In the case of the industry, this is a derivative of the first factor, e.g. age. Working in a hi-tech environment doesn't prevent you from getting hard-to-shake habits. In Hackerdom, the "tradition" feeling is much stronger, because you care for what you're doing and how you are doing it (especially as opposed to how the software industry is doing it, see previous point). The craft is actually a part of the culture.

Hackers can become outdated too

All these traps are very easy to fall in. It's obvious that hackers are ideal preys for them, to a much greater degree than people for who programming is just a job. It is commonly admitted that among the typical hacker's traits are ego, and the preference of elegant solutions over dumb ones. The problem is that an elegant solution may be less efficient or a dumb solution may be practical. These traits can play against you and prevent you from keeping an open mind and improving your skills.

Of course, always doing so is next to impossible. We all have pre-conceived ideas, and admitting that you're wrong is always difficult. Also, as noted before, personal taste does play an important part. When it's about using a tool or a language, you will always be more efficient using a technique you know and like but which, strictly speaking, is less effective than another one which you don't know and dislike. Always falling for the new buzzword won't lead you very far either.

However, I hope that this short discussion may hint some people into trying to revise some too radical opinions they may have, to check if they aren't in fact "missing something", and being too quick to leave aside some tools which they might find invaluable further down the road.
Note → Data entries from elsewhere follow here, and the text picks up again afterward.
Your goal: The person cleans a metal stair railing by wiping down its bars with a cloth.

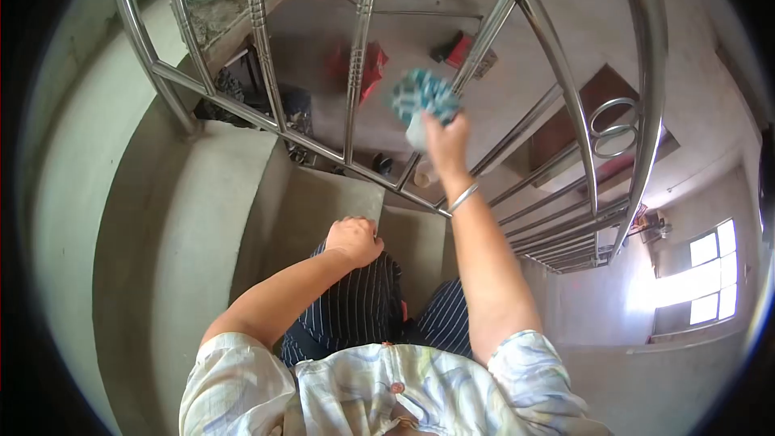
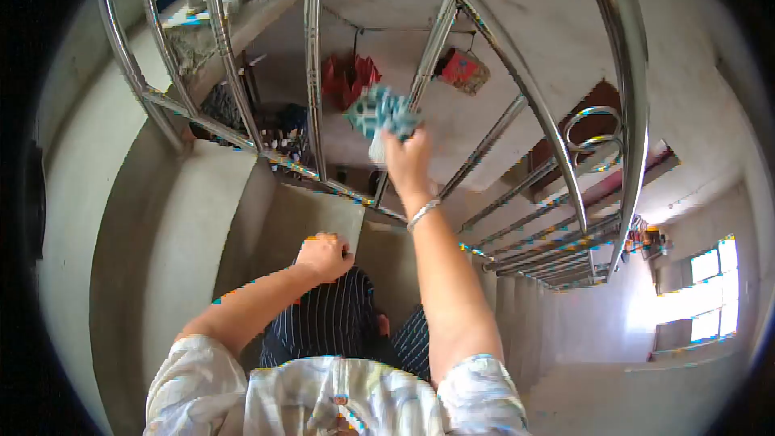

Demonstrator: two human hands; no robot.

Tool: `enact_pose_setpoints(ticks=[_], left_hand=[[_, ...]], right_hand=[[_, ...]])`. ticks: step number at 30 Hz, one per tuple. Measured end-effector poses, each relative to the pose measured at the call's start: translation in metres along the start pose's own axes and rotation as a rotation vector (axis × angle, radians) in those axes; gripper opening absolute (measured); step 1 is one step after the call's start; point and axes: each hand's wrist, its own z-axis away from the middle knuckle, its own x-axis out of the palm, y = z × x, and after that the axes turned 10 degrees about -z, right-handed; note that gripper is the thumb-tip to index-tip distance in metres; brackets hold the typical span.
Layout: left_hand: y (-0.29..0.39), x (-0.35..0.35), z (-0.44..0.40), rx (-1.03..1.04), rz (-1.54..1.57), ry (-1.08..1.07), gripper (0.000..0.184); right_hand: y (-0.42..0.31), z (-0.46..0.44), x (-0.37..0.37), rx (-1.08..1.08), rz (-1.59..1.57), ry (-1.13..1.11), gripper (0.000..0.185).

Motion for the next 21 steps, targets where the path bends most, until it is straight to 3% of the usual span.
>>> enact_pose_setpoints(ticks=[1, 2, 3, 4, 6, 9, 11, 14, 16, 17, 21], left_hand=[[0.002, -0.002, 0.000, 0.004, -0.019, -0.014, 0.026], [0.003, -0.002, -0.001, 0.002, -0.019, -0.015, 0.026], [0.003, -0.001, -0.002, -0.005, -0.011, -0.022, 0.026], [0.002, -0.001, -0.002, -0.013, -0.002, -0.029, 0.025], [0.000, 0.000, -0.002, -0.020, 0.014, -0.028, 0.026], [-0.001, -0.004, 0.000, -0.016, 0.031, -0.023, 0.027], [-0.001, -0.002, 0.000, -0.012, 0.039, -0.026, 0.027], [-0.001, 0.006, -0.003, 0.023, 0.010, -0.009, 0.026], [-0.001, 0.007, -0.005, 0.034, -0.004, 0.011, 0.026], [-0.001, 0.004, -0.005, 0.036, -0.009, 0.007, 0.026], [0.001, 0.000, -0.001, 0.011, 0.014, 0.005, 0.026]], right_hand=[[0.016, 0.024, -0.003, 0.047, 0.127, -0.008, 0.025], [0.028, 0.043, -0.002, 0.263, 0.094, -0.014, 0.023], [0.045, 0.060, -0.003, 0.336, 0.193, -0.012, 0.022], [0.079, 0.074, -0.006, 0.540, 0.357, -0.063, 0.023], [0.089, 0.088, -0.010, 0.546, 0.194, -0.091, 0.024], [0.095, 0.074, -0.018, 0.618, 0.270, -0.230, 0.019], [0.065, 0.043, -0.020, 0.586, 0.009, -0.178, 0.018], [-0.027, -0.031, -0.012, 0.251, -0.217, -0.066, 0.017], [-0.083, -0.075, -0.007, 0.246, -0.287, -0.057, 0.016], [-0.100, -0.090, -0.002, 0.134, -0.403, -0.055, 0.014], [-0.103, -0.090, 0.000, 0.126, -0.375, -0.079, 0.012]])
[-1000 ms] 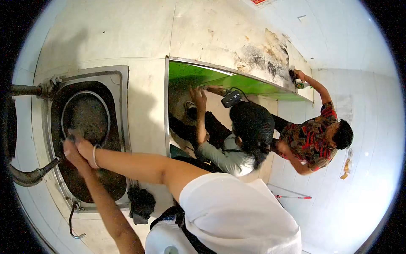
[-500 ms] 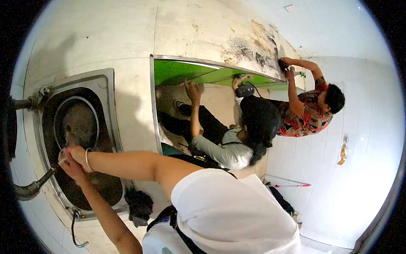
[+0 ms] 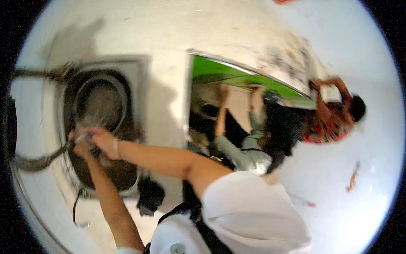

[1] : the term "slashdot reader" has more or less acquired a derogatory and demeaning sense, see The Slashdot Phenomenon by Elliot Lee, and the the relevant bits of Eric Raymond's "Understand my job, please".

[2] : " The most ineffective workers will be systematically move to the place where they can do the least damage : management".

[3] : On the other hand, I've had the pleasure to work with an IBMer who, at the age of 50, was still curious and interested in new stuff, and eager to use it whenever he had the chance. There is no fatality here.